Projects:dtistatisticsfibers
Statistics on DTI data
Back to NA-MIC Collaborations, Utah2 Algorithms, MIT Algorithms, UNC Algorithms
DTI Fiber Tract statistics
Key Investigators
- Utah: Anuja Sharma, Guido Gerig
Objective
The aim is to understand probabilistic models that can account for the behavior of water diffusion in white matter tracts. The long term goal is to use this to understand the changes in white matter structure with age, gender or a specific disease.
Approach, Plan
We work with DTI data and follow the complete pipeline motivated by Casey Goodlett's work. (The pipeline includes unbiased non-rigid registration of a population, followed by fiber tractography applied to the average atlas and mapping the atlas geometry back to individual subjects to get the individual DTI data.) These individual subject fiber tracts are the input for the command line tool we are working on.
In the tool, various tract-oriented scalar diffusion measures are treated as a continuous function of fiber arc-length. To analyze the trend along the fiber tract, the command line tool performs kernel regression on this data. The idea is to try out different noise models and maximum likelihood estimates within kernel windows, such that they best represent the data and are robust to noise and Partial Volume effect.
Casey Goodlett's functional data analysis pipeline is then applied to this data. Here, multivariate hypothesis test is used to test for differences between populations and see if we get statistically significant results.
Progress
The first version of the command line tool is ready for upload into NITRC. It provides the flexibility to choose the scalar diffusion measure to be tested; a choice between Gaussian and Beta noise models and Mean, median or mode as MLE. It also incorporates several visualization options which help in analyzing the best noise models and the best representative statistics to explain the distribution of DTI data along the fiber tract. We are also working on integrating the tool into the Slicer environment. The tool can now work with UNC/UTAH .fib file format as well as the more popular VTK poly data format. The output is a csv file which can easily be used for further analysis and visualizations. The tool needs a cut-plane to define a reference origin along the fiber tract's length. We now have the option of user visually choosing a reference plane for a fiber tract (using Fiber Viewer or a similar software) or an auto generation of a reference plane cutting the fiber approximately in the middle.
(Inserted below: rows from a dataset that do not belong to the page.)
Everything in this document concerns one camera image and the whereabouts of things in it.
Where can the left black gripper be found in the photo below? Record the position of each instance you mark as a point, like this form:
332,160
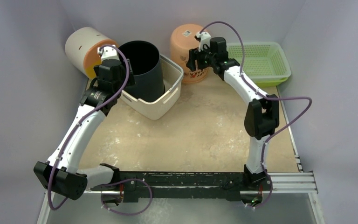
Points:
124,75

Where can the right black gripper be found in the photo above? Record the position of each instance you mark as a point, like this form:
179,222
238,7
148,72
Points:
197,60

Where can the large orange plastic bucket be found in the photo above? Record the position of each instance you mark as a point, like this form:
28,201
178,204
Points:
181,41

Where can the tall black cylindrical bin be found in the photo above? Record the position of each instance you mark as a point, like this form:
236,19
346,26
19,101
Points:
145,61

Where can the green white perforated basket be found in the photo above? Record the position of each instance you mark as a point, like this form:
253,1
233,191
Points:
265,62

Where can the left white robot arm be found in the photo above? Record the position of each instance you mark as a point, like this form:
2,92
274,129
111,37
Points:
60,173

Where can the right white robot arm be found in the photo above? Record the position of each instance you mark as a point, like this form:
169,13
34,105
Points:
262,115

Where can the white orange cylindrical container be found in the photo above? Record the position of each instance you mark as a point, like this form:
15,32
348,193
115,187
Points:
81,49

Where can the cream plastic storage basket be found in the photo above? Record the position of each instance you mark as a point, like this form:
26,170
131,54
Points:
172,77

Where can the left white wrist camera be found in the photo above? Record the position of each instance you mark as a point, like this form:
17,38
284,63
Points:
107,52

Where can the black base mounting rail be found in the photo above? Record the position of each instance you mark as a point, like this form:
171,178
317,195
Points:
231,186

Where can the aluminium table frame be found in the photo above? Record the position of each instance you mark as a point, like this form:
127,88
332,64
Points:
203,132

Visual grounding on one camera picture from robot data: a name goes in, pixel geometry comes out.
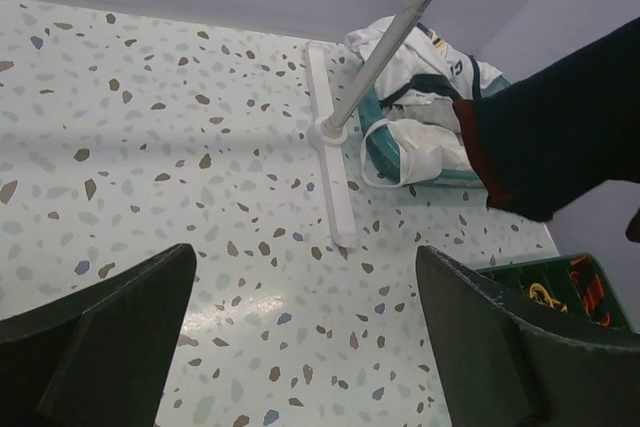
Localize grey garment in basket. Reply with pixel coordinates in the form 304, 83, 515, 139
383, 98, 461, 134

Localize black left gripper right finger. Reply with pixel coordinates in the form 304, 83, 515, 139
416, 247, 639, 426

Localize yellow rolled tie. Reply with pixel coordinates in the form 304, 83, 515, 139
524, 282, 569, 313

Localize green compartment tray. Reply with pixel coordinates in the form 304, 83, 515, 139
478, 253, 633, 332

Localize white garment in basket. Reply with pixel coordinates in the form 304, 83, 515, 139
374, 23, 503, 107

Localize navy tank top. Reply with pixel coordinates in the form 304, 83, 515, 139
453, 20, 639, 222

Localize orange navy striped rolled tie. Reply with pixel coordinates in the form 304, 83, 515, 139
569, 256, 614, 327

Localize white clothes rack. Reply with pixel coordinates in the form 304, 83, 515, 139
305, 0, 433, 249

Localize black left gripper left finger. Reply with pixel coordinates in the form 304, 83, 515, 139
1, 244, 196, 426

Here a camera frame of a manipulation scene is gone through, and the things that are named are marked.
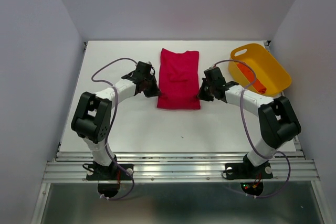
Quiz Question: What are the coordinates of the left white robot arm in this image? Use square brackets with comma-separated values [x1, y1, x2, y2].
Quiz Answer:
[71, 61, 161, 180]

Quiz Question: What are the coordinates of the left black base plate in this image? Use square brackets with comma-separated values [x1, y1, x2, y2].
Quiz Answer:
[82, 162, 131, 181]

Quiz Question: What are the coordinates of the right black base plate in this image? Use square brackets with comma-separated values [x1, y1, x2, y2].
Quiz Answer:
[222, 162, 273, 180]

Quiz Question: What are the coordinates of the orange rolled t shirt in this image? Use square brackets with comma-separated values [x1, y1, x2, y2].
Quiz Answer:
[237, 63, 267, 94]

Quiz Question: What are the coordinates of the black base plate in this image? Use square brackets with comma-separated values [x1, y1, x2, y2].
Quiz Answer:
[82, 162, 131, 181]
[222, 162, 273, 180]

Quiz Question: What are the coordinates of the red t shirt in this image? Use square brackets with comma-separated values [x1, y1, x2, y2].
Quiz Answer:
[156, 48, 201, 110]

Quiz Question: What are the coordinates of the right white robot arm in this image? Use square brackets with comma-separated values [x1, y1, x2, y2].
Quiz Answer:
[197, 67, 301, 180]

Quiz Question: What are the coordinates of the yellow plastic basket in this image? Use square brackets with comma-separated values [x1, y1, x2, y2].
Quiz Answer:
[228, 43, 291, 97]

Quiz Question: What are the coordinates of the aluminium rail frame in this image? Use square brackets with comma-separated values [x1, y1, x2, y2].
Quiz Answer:
[30, 39, 329, 224]

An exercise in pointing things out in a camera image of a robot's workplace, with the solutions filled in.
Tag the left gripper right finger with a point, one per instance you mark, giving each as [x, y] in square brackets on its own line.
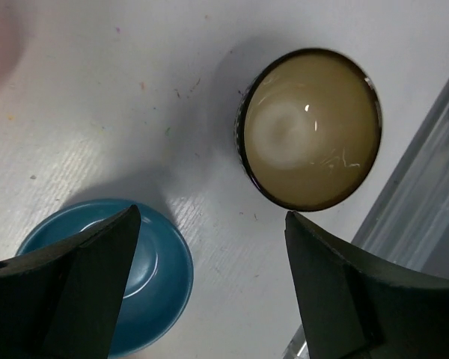
[356, 305]

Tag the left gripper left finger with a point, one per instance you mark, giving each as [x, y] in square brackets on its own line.
[63, 301]

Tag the beige brown bowl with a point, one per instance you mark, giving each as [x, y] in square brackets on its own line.
[308, 129]

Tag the orange bowl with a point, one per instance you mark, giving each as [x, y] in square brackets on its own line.
[15, 19]

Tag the blue bowl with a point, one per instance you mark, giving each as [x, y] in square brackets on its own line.
[160, 279]

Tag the aluminium mounting rail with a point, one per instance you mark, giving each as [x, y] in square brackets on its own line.
[409, 223]

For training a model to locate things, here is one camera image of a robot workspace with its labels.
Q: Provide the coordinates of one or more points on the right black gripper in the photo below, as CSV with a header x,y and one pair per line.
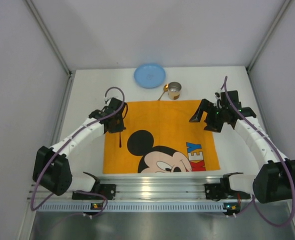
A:
x,y
211,116

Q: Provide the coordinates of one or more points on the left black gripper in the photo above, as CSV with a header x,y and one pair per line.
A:
x,y
116,126

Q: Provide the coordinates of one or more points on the gold fork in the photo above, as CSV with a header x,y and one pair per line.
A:
x,y
120,140

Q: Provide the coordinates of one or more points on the gold spoon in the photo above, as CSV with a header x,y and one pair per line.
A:
x,y
165,89

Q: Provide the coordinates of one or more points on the orange Mickey Mouse placemat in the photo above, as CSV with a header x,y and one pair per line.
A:
x,y
160,139

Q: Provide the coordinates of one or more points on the blue plate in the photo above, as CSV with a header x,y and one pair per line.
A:
x,y
149,75

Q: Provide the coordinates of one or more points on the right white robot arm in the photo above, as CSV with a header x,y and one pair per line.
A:
x,y
275,179

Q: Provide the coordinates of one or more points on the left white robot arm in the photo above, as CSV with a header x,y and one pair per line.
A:
x,y
53,168

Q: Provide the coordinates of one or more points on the metal cup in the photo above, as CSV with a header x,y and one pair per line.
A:
x,y
174,90

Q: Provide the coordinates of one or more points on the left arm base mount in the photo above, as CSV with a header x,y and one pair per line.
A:
x,y
107,190

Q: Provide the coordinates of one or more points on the aluminium rail base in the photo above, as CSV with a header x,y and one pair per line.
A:
x,y
158,188

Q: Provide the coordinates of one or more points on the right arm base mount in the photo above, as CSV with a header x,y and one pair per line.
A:
x,y
215,192

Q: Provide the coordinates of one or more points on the slotted cable duct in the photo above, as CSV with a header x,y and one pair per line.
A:
x,y
123,207

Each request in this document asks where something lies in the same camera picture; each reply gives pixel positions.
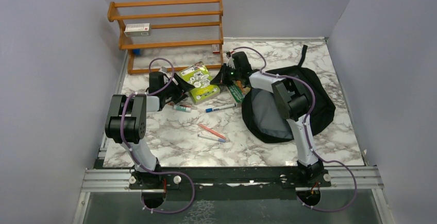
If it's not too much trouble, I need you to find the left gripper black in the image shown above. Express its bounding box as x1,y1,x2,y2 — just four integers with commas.
161,73,195,103

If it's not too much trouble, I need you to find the black mounting rail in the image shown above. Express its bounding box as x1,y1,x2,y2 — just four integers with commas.
94,159,332,201

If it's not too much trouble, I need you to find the white green glue stick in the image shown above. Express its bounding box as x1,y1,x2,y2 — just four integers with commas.
173,105,192,113

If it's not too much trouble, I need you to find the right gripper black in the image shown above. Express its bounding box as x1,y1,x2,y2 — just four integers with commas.
212,64,241,87

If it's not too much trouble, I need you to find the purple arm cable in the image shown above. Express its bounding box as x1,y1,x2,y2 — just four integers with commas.
120,58,196,216
231,46,358,214

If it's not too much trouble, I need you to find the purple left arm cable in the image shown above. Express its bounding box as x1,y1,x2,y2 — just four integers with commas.
120,58,196,216

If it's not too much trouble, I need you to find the white red box on shelf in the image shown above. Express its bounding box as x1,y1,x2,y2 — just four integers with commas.
124,23,150,37

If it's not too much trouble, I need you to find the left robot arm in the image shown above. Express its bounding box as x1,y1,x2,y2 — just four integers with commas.
105,72,195,188

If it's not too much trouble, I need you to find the yellow-green treehouse book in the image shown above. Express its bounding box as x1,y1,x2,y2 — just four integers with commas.
179,61,221,105

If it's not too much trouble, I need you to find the small red white box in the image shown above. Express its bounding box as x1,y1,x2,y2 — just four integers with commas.
212,44,220,53

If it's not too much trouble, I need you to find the white blue marker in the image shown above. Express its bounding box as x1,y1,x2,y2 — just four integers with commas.
197,134,226,143

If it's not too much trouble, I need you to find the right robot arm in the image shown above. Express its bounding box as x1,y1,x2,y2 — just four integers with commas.
211,51,324,186

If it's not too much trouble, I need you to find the orange pen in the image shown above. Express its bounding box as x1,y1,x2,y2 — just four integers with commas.
198,124,226,140

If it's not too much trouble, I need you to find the black student backpack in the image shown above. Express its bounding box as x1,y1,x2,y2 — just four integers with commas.
241,45,335,144

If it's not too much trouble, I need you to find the wooden shelf rack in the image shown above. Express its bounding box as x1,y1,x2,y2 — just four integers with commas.
107,0,224,75

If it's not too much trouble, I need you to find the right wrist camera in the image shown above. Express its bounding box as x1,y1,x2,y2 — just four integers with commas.
225,51,234,67

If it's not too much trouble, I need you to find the blue capped marker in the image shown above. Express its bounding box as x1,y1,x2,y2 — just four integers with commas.
205,104,237,113

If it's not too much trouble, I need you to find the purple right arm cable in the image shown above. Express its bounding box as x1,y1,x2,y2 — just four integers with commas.
231,46,358,214

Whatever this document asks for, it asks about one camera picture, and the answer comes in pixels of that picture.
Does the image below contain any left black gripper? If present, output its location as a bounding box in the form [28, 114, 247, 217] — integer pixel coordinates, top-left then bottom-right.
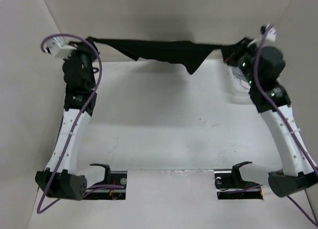
[64, 36, 101, 89]

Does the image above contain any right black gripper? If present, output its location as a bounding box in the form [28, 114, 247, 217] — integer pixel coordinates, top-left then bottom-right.
[220, 37, 260, 87]

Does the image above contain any black tank top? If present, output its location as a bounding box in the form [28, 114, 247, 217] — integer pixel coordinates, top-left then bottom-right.
[86, 37, 248, 75]

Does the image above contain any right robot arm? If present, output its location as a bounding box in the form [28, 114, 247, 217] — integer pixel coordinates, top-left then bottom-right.
[221, 38, 318, 198]

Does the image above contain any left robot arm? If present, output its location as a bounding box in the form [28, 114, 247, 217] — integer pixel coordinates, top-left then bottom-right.
[35, 37, 101, 201]

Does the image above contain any white plastic basket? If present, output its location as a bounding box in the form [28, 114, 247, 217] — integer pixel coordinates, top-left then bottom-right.
[228, 66, 250, 98]

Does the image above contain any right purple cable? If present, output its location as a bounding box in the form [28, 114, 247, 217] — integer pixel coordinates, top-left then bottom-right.
[252, 24, 318, 227]

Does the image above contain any purple cable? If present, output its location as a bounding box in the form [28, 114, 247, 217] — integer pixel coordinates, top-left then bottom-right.
[36, 33, 125, 214]
[252, 24, 318, 227]

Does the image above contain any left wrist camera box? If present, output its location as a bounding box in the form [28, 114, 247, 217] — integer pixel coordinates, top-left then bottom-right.
[46, 37, 76, 60]

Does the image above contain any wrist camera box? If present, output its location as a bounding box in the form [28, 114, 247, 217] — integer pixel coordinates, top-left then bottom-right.
[247, 23, 278, 47]
[46, 37, 76, 60]

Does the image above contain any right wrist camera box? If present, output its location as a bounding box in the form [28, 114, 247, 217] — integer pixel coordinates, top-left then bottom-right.
[247, 23, 278, 47]

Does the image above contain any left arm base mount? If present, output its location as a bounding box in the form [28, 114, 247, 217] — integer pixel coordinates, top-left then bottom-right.
[83, 163, 128, 200]

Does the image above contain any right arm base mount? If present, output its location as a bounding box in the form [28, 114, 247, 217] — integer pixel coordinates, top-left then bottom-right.
[214, 161, 263, 200]

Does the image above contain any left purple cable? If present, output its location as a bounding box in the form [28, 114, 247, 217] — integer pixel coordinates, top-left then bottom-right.
[36, 33, 125, 214]

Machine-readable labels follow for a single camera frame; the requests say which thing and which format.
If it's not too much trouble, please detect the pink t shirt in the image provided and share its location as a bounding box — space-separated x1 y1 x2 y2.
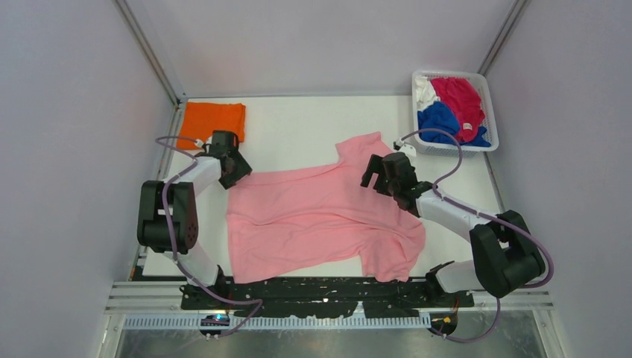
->
226 132 426 283

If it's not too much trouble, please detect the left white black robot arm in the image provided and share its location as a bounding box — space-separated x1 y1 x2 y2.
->
137 131 252 309

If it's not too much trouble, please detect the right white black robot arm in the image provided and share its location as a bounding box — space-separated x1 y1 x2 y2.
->
361 152 547 307

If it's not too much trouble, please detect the folded orange t shirt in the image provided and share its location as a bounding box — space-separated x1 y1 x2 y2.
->
178 102 246 142

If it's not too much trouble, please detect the blue t shirt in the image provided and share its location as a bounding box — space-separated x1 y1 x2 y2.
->
417 101 491 148

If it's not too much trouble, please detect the white t shirt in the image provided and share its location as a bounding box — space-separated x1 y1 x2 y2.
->
414 76 440 111

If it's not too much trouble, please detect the white plastic basket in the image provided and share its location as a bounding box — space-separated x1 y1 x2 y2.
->
411 70 499 157

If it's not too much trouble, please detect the magenta t shirt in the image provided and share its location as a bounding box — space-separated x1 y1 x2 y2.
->
431 77 485 142

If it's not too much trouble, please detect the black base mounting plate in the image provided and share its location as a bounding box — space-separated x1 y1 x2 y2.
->
180 277 474 318

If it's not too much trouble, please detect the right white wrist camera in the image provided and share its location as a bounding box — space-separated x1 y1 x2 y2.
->
393 139 417 158

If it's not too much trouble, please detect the aluminium frame rail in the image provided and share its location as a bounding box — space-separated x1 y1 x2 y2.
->
113 0 186 107

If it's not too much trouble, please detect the white slotted cable duct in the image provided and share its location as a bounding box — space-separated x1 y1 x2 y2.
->
123 313 432 330

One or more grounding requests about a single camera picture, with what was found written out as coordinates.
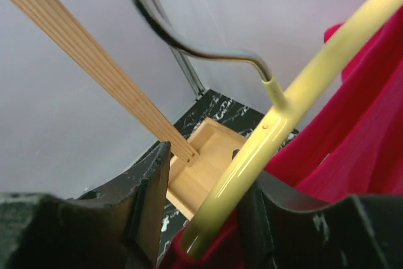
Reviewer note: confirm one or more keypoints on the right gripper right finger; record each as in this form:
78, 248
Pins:
285, 228

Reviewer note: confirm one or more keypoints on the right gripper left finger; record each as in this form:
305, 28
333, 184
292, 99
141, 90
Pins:
116, 225

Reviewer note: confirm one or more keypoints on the magenta pink shirt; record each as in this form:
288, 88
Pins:
352, 147

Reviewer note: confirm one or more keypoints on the wooden clothes rack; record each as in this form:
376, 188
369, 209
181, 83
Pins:
87, 87

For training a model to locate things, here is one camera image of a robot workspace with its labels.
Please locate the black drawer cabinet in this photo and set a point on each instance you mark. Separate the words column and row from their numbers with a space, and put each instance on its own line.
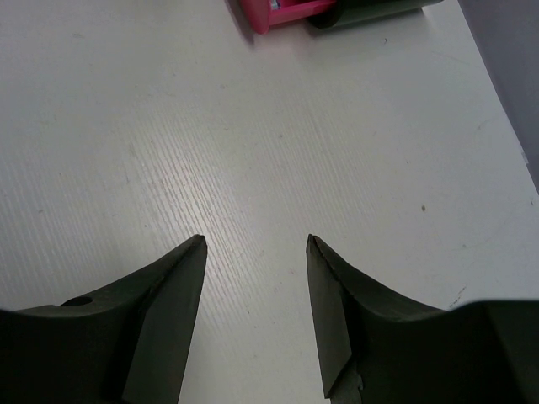
column 344, row 12

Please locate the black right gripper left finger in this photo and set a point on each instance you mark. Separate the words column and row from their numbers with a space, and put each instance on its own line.
column 126, row 342

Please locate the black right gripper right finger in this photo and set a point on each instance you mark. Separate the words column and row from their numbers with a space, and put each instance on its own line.
column 378, row 346

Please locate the pink bottom drawer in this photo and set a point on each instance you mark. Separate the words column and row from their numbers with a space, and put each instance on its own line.
column 263, row 14

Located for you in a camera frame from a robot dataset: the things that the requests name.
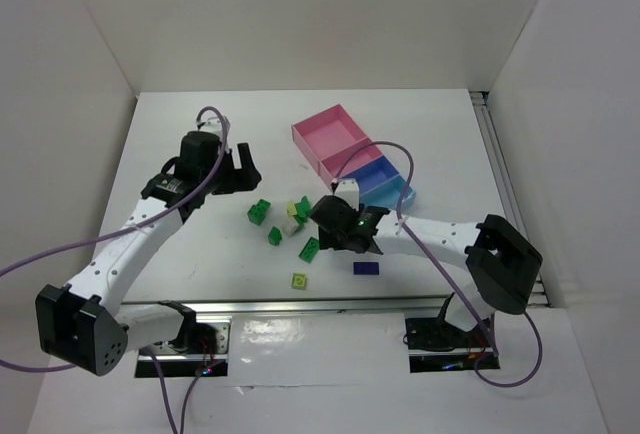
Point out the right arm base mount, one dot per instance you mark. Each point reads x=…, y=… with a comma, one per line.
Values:
x=435, y=346

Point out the aluminium rail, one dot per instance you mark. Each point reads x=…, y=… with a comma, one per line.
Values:
x=497, y=161
x=211, y=310

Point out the green lego plate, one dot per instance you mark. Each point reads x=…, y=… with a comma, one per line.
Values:
x=310, y=250

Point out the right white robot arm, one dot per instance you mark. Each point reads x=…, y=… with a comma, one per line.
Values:
x=502, y=264

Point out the white lego brick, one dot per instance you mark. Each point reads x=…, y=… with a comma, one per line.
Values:
x=290, y=226

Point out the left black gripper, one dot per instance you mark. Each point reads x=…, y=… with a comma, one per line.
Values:
x=236, y=174

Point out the aluminium rail right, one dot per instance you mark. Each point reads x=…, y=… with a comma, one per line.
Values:
x=497, y=161

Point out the small pink bin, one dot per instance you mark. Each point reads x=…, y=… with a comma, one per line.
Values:
x=347, y=160

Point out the dark blue lego plate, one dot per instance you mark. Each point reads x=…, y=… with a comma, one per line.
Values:
x=366, y=268

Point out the green stepped lego block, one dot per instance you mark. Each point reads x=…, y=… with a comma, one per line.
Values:
x=257, y=213

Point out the light blue bin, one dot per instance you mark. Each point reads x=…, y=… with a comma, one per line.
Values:
x=385, y=195

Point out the large pink bin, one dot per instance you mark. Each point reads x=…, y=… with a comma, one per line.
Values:
x=326, y=140

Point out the lime square lego front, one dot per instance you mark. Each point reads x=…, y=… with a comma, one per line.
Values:
x=299, y=281

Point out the aluminium rail front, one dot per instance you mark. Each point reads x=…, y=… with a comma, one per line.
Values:
x=211, y=310

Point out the small green curved lego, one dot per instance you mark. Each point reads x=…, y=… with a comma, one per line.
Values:
x=274, y=236

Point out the pale yellow curved lego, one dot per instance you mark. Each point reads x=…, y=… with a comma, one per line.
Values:
x=291, y=209

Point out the purple bin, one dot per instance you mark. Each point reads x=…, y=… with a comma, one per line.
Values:
x=374, y=174

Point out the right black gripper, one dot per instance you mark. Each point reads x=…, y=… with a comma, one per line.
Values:
x=333, y=239

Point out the green curved lego top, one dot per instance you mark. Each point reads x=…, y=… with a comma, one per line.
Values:
x=303, y=207

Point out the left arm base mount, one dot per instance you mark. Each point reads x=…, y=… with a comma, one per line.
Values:
x=207, y=356

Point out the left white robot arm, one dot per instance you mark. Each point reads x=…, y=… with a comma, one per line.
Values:
x=82, y=322
The features available in the tool currently, its use and input / output formats and other relevant details are provided in the first draft of the documentation. (PDF). The tool is still a work in progress. More features will be added to it, specially more options to plot and visualize the results. The tool will also replace the command line interface that Fiber Viewer tool currently provides to do similar (though very limited) tasks.
We are currently using the tool and the complete pipeline to study population differences longitudinally, in Autism and Cocaine related studies.